Exercise aim >> Every line holding the string "that" should be copied out of the listing.

**** Given records ****

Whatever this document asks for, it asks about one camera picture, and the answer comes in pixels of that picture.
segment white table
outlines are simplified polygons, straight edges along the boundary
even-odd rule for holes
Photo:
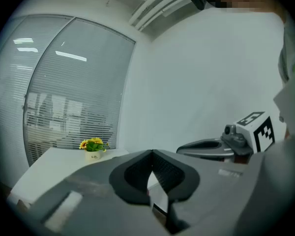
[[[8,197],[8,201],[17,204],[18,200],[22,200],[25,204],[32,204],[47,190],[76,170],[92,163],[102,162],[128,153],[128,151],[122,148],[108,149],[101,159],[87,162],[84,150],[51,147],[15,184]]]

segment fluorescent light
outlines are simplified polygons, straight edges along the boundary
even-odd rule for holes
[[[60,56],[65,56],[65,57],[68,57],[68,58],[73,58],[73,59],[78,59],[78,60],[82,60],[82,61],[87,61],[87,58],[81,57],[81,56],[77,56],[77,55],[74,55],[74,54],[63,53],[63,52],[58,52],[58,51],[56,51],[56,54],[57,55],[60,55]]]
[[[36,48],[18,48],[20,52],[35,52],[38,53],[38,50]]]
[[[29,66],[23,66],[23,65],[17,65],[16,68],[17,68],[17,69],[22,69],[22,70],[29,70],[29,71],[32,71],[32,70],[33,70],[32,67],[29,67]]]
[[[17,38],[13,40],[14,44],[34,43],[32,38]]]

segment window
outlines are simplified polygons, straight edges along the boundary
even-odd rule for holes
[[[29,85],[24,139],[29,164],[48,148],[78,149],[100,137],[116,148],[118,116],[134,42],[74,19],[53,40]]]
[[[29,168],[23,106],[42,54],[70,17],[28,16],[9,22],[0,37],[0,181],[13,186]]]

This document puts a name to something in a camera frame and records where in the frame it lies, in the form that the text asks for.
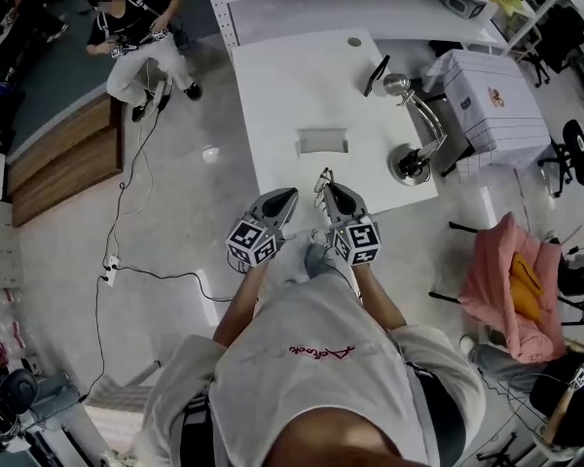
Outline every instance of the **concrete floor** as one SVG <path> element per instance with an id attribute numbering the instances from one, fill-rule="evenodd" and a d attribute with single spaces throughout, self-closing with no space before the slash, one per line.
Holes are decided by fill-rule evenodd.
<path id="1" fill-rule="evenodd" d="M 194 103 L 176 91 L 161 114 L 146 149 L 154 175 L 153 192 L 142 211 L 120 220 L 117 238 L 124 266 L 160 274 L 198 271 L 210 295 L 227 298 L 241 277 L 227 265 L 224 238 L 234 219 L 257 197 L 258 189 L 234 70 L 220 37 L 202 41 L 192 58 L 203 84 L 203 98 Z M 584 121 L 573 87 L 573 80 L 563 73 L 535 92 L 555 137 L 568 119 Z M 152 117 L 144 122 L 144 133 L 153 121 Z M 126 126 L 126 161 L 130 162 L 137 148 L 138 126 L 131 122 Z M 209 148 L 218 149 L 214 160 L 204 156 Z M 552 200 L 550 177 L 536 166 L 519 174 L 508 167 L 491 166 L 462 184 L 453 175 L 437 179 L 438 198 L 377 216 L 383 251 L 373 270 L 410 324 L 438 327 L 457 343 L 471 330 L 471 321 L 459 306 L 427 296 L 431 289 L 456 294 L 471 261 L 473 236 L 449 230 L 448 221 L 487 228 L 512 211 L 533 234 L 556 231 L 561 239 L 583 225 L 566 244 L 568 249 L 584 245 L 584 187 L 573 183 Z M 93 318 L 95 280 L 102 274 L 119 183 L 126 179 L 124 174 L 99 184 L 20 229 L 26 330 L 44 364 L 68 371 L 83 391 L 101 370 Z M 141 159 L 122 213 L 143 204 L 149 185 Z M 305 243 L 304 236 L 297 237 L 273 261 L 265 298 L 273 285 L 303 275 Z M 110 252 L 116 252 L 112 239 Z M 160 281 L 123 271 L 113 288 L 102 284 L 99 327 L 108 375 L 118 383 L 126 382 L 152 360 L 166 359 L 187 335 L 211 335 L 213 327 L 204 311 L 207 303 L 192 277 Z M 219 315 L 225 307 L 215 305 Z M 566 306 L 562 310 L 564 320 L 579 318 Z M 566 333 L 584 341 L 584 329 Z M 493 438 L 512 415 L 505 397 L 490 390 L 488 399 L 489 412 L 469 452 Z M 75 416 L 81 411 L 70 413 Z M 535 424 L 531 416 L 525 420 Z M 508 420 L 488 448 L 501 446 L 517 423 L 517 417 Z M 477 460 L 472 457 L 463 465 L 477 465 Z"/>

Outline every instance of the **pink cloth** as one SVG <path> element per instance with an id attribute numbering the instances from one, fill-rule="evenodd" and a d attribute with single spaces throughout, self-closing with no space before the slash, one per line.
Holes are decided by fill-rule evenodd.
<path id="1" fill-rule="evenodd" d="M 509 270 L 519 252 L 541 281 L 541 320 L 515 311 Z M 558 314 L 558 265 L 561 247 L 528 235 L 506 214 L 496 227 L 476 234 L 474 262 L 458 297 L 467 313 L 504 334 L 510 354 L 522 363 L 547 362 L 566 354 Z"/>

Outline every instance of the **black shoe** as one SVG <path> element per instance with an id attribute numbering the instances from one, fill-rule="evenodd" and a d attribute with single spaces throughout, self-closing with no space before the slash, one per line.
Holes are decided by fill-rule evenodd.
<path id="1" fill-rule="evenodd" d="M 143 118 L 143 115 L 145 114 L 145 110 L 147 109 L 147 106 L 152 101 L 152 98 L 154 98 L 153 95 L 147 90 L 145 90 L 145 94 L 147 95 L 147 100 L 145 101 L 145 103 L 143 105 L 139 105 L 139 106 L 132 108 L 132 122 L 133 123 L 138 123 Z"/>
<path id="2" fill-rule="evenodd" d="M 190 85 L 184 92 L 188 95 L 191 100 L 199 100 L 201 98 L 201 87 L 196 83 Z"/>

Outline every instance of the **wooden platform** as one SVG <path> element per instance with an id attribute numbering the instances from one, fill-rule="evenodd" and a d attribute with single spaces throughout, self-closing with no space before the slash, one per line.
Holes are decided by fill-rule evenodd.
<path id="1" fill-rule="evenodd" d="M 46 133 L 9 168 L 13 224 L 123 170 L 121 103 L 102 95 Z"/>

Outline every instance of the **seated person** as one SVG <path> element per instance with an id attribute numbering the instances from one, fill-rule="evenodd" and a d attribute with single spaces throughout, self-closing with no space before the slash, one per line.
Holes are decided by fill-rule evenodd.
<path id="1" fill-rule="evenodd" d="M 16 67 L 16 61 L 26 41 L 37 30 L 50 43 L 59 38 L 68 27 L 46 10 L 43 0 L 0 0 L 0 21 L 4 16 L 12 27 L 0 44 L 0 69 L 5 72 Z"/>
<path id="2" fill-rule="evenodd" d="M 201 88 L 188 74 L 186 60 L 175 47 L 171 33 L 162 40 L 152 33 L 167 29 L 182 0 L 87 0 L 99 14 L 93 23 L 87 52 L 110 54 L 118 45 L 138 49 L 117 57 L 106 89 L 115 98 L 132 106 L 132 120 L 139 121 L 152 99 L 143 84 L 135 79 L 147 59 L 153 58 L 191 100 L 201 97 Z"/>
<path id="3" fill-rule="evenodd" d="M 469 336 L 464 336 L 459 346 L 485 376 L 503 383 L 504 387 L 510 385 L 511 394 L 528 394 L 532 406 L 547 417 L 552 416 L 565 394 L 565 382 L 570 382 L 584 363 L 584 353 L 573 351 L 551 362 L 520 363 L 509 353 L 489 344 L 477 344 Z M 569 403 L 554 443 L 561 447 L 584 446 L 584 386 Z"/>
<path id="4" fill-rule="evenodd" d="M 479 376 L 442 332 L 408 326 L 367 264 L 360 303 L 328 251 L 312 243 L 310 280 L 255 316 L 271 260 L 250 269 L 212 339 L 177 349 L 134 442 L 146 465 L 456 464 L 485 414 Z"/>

****

Solution >>
Whatever this document asks for, it asks about one camera picture, and the answer comes in pixels of that picture.
This document puts a name to something in a camera frame and records where in the frame it lies, in the form that the text asks for.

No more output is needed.